[Collection entries]
========
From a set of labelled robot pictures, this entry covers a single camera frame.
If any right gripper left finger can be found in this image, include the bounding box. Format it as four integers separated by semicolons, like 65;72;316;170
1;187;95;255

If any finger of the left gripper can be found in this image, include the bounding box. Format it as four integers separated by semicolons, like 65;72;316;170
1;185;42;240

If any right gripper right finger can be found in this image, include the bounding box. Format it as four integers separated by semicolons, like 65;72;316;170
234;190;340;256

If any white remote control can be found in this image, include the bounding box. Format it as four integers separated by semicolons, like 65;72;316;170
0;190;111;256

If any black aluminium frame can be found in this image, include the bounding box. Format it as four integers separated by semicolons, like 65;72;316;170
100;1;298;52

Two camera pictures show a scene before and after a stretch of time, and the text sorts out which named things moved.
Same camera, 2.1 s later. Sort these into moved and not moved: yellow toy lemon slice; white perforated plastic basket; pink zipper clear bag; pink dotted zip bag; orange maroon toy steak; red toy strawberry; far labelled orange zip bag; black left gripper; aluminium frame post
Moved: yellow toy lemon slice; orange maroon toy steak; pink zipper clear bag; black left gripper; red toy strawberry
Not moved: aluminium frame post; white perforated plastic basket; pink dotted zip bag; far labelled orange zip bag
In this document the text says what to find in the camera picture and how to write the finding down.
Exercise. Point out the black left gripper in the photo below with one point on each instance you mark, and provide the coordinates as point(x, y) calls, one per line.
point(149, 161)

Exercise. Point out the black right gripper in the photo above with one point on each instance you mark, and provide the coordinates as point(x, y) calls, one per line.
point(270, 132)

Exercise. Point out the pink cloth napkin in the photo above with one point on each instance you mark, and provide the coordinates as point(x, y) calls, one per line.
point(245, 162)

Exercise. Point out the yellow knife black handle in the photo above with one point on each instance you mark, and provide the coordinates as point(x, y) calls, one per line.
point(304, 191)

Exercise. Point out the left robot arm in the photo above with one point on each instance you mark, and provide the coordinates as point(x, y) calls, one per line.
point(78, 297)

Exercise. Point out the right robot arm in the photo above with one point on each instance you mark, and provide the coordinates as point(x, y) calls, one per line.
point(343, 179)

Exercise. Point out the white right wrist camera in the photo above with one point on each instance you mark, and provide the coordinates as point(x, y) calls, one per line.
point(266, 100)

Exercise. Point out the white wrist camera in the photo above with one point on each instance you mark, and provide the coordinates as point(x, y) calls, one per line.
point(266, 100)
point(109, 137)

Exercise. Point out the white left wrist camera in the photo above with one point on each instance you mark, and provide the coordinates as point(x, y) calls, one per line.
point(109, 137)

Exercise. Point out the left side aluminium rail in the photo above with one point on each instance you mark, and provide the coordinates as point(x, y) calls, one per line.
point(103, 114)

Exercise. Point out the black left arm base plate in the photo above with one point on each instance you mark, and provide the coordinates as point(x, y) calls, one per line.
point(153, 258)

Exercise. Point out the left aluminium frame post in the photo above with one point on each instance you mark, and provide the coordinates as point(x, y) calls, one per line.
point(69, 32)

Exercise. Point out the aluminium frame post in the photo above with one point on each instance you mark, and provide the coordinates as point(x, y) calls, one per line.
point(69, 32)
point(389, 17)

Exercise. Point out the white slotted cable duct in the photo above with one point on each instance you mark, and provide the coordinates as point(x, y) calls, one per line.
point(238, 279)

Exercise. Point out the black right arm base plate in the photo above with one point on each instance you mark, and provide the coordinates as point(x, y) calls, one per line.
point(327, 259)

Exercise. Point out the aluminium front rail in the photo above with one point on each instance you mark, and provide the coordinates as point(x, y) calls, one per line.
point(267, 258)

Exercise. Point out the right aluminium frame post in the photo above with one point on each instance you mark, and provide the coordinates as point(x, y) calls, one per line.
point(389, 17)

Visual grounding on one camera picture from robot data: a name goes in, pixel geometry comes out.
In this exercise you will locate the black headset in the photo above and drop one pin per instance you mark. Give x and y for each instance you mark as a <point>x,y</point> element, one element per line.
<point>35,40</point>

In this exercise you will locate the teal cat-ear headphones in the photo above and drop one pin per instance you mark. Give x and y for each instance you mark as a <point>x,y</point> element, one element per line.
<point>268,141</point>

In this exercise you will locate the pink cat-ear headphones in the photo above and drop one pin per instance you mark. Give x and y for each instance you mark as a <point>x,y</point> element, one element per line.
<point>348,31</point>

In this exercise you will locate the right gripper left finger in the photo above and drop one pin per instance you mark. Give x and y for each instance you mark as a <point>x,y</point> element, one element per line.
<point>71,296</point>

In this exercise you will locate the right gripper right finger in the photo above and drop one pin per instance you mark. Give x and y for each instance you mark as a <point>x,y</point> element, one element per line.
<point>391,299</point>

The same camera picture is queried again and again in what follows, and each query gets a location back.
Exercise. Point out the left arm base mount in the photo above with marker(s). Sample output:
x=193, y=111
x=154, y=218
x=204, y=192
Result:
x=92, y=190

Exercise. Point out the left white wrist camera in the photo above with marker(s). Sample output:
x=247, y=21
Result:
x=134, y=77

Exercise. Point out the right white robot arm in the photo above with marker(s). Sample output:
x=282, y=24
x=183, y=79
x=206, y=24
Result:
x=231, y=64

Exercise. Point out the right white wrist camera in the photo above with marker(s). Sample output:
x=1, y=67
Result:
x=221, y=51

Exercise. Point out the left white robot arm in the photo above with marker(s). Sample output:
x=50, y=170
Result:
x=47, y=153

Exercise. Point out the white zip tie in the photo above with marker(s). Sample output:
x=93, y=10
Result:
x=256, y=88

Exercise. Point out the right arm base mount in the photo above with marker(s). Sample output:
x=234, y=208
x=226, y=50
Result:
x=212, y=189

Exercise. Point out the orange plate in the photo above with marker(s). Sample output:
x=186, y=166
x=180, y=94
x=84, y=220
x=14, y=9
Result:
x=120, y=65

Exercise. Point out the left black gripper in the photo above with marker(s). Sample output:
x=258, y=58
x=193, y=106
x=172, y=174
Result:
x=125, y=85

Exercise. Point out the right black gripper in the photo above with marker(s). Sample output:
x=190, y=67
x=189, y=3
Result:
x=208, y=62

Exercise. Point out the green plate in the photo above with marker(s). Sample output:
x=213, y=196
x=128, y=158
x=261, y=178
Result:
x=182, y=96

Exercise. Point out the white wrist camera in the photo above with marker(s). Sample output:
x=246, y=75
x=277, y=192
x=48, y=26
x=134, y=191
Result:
========
[Exercise]
Reply with the lines from the first line of the entries through the line that contains "In this document", repeated exactly with both ends kept, and with nothing else.

[Result of this task]
From a set of labelled robot pictures, this entry covers a single camera frame.
If any right gripper left finger can be found in this image, include the bounding box. Format it as four integers separated by semicolons, like 65;72;316;170
1;187;95;255

If any finger of the left gripper can be found in this image, include the bounding box. Format it as four integers separated by semicolons, like 65;72;316;170
1;185;42;240

If any right gripper right finger can be found in this image, include the bounding box. Format it as four integers separated by semicolons, like 65;72;316;170
234;190;340;256

If any white remote control can be found in this image, include the bounding box. Format it as four integers separated by semicolons, like 65;72;316;170
0;190;111;256

If any black aluminium frame can be found in this image, include the bounding box. Format it as four integers separated by semicolons, like 65;72;316;170
100;1;298;52

Two camera pictures show a scene before and after a stretch of time, and the text sorts out which named things moved.
Same camera, 2.1 s later. Sort these into moved and not moved: yellow toy lemon slice; white perforated plastic basket; pink zipper clear bag; pink dotted zip bag; orange maroon toy steak; red toy strawberry; far labelled orange zip bag; black left gripper; aluminium frame post
Moved: yellow toy lemon slice; orange maroon toy steak; pink zipper clear bag; black left gripper; red toy strawberry
Not moved: aluminium frame post; white perforated plastic basket; pink dotted zip bag; far labelled orange zip bag
In this document the text says what to find in the camera picture and how to write the finding down.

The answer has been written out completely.